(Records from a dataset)
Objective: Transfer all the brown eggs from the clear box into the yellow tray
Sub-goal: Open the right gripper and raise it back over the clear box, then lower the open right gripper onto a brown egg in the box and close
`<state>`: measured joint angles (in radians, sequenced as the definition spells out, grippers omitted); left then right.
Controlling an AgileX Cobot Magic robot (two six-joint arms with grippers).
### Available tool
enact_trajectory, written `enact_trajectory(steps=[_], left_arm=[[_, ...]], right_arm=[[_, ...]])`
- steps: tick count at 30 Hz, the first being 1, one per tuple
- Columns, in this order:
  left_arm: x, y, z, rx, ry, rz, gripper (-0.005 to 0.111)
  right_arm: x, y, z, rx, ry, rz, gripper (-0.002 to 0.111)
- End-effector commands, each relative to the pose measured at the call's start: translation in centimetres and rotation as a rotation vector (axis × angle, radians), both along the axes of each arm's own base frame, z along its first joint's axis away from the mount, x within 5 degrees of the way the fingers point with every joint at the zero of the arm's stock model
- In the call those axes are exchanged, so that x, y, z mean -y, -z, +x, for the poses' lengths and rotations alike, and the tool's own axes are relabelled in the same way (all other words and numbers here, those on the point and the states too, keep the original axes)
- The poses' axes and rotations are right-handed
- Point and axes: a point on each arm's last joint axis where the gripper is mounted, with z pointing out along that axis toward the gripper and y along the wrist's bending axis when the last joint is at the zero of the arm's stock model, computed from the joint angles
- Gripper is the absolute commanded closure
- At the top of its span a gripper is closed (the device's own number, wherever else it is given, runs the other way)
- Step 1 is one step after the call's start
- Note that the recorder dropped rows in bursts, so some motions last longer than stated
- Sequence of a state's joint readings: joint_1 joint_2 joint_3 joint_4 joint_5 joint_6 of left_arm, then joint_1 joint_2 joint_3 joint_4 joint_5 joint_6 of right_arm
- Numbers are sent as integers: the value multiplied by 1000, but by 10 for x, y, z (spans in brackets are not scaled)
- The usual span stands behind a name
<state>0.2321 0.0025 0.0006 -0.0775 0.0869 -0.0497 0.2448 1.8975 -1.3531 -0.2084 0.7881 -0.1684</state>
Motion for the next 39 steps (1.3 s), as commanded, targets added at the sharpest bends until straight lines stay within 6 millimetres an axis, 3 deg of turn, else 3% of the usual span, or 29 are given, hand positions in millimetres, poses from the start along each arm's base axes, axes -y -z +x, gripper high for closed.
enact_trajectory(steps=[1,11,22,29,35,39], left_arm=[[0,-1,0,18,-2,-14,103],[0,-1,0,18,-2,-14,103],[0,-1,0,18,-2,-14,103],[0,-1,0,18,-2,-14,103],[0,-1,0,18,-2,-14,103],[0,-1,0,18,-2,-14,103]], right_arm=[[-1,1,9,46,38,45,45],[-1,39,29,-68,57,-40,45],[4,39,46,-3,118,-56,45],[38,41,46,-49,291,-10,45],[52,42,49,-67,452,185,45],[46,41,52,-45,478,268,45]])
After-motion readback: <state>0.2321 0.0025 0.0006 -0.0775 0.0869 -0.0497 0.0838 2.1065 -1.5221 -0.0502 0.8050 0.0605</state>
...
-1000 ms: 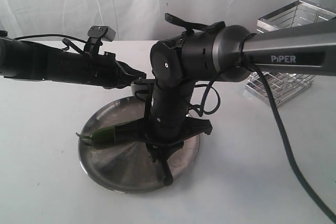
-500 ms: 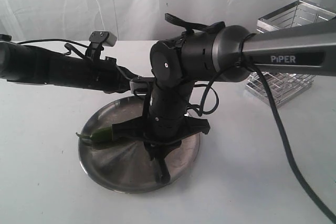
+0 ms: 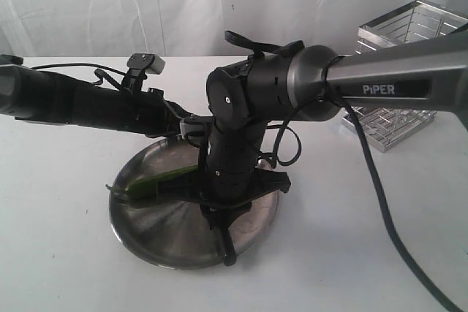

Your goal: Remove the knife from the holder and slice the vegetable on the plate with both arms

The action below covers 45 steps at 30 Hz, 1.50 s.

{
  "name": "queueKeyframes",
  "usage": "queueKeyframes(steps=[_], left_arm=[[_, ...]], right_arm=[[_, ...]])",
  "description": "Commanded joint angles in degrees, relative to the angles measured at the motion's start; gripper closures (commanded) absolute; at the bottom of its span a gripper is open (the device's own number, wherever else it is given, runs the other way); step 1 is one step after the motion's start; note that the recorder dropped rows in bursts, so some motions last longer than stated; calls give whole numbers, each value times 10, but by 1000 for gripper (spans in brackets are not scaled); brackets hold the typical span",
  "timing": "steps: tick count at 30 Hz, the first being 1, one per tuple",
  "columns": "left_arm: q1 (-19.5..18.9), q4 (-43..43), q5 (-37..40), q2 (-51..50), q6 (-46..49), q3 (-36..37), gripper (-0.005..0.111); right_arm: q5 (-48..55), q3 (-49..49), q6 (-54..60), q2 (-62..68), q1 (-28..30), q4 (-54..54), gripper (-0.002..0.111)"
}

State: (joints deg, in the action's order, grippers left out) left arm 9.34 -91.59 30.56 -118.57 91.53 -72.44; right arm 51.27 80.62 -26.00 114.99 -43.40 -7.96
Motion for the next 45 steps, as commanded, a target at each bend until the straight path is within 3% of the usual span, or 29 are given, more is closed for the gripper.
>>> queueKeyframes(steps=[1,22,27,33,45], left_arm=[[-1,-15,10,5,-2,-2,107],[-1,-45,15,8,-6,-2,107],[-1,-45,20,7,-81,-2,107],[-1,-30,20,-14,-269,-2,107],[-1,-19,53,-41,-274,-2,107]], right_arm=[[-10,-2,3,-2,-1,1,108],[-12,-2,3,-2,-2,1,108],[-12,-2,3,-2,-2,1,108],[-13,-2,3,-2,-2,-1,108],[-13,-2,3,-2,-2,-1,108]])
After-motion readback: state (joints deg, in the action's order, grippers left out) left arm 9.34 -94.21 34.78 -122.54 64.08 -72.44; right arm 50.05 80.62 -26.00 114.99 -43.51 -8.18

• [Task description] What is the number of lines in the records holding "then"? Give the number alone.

• [Final answer] 3